Adaptive thresholding established a by-participant threshold tone intensity for the tone-in-noise experiment. The first experiment block was practice, with −13.75 dB SNR, feedback, and tone frequencies that matched the initial experiment distributional regularity (Fig. 1a). After practice, tone intensity was set to +0.75 dB above the threshold estimate for the remainder of the experiment. Participants reported which of two intervals contained the tone (Fig. 1a). Participants were not informed about the task-irrelevant distributional regularities across acoustic frequency (Fig. 1c). The entire protocol took about 30 min, except in experiments with double the trials (see Supplementary Table 2). We report mean detection accuracy.
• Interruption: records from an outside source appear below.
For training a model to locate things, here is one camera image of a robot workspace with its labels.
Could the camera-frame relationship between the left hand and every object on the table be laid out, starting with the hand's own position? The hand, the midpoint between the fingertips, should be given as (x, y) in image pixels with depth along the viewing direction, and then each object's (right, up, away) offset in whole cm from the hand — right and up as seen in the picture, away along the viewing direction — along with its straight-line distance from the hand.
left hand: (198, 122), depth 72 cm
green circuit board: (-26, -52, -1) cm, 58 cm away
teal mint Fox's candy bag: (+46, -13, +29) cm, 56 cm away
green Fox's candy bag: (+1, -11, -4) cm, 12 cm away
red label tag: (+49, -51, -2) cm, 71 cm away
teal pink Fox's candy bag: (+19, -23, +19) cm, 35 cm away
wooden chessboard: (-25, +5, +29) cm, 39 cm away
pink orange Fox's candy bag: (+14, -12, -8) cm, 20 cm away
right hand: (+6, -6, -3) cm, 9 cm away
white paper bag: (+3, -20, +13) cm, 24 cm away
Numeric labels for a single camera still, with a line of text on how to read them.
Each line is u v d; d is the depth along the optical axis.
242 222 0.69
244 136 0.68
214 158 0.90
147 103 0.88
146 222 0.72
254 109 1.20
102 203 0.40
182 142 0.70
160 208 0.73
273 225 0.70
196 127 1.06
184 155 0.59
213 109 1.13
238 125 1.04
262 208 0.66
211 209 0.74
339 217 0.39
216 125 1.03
In the duration decision task, each trial involved a single sinewave tone presented in quiet at a comfortable level. Tones were 50 or 90 ms, with equal probability and random presentation. Participants reported whether the tone was “long” or “short” with a key press and were not instructed about the task-irrelevant distributional regularities across acoustic frequency (Fig. 1b). Each experiment began with a practice block involving feedback and a distributional regularity that mirrored the main experiment. There was no feedback for the remainder of the experiment. Supplementary Table 2 provides experiment-wise details. The entire protocol took about 30 min, except in experiments with double the trials. Analyses focused on decision response time, measured from tone offset to response. Trials for which response time was shorter than 300 ms or longer than 1500 ms (non-inclusive) were excluded from analyses (see Supplementary Table 1 for percent of trials excluded).
Data were preprocessed using JMP Pro 17.0.0, and statistical analyses were conducted in JASP (JASP team, Amsterdam, Netherlands, version 0.19.3, Apple Silicon). We report Greenhouse-Geisser corrected degrees of freedom and p values for ANOVAs for which the assumption of sphericity was violated, as determined by a Mauchly test. Multiple comparison correction for linear contrasts was carried out using Bonferroni correction, and for post-hoc tests using Holm correction. Study-wise analysis details are provided in Supplementary Table 3.
Data availability
Data are available at https://osf.io/xdgnw/.
Code availability
Code for analysis is available at https://osf.io/xdgnw/.
References
Love, B. C. The multifaceted nature of unsupervised category learning. Psychonomic Bull. Rev. 10, 190–197 (2023).
McMurray, B., Aslin, R. N. & Toscano, J. C. Statistical learning of phonetic categories: insights from a computational approach. Dev. Sci. 12, 369–378 (2009).
Rosenthal, O., Fusi, S. & Hochstein, S. Forming classes by stimulus frequency: behavior and theory. Proc. Natl Acad. Sci. USA 98, 4265–4270 (2001).
Werker, J. F., Yeung, H. H. & Yoshida, K. A. How do infants become experts at native-speech perception? Curr. Directions Psychol. Sci. 21, 221–226 (2012).
Cristià, A. Fine-grained variation in caregivers’ /s/ predicts their infants’ /s/ category. J. Acoustical Soc. Am. 129, 3271–3280 (2011).
Schatz, T., Feldman, N. H., Goldwater, S., Cao, X. N. & Dupoux, E. Early phonetic learning without phonetic categories: insights from large-scale simulations on realistic input. Proc. Natl Acad. Sci. USA 118, e2001844118 (2021).
Summerfield, C. & de Lange, F. P. Expectation in perceptual decision making: neural and computational mechanisms. Nat. Rev. Neurosci. 15, 745–756. https://doi.org/10.1038/nrn3838 (2014).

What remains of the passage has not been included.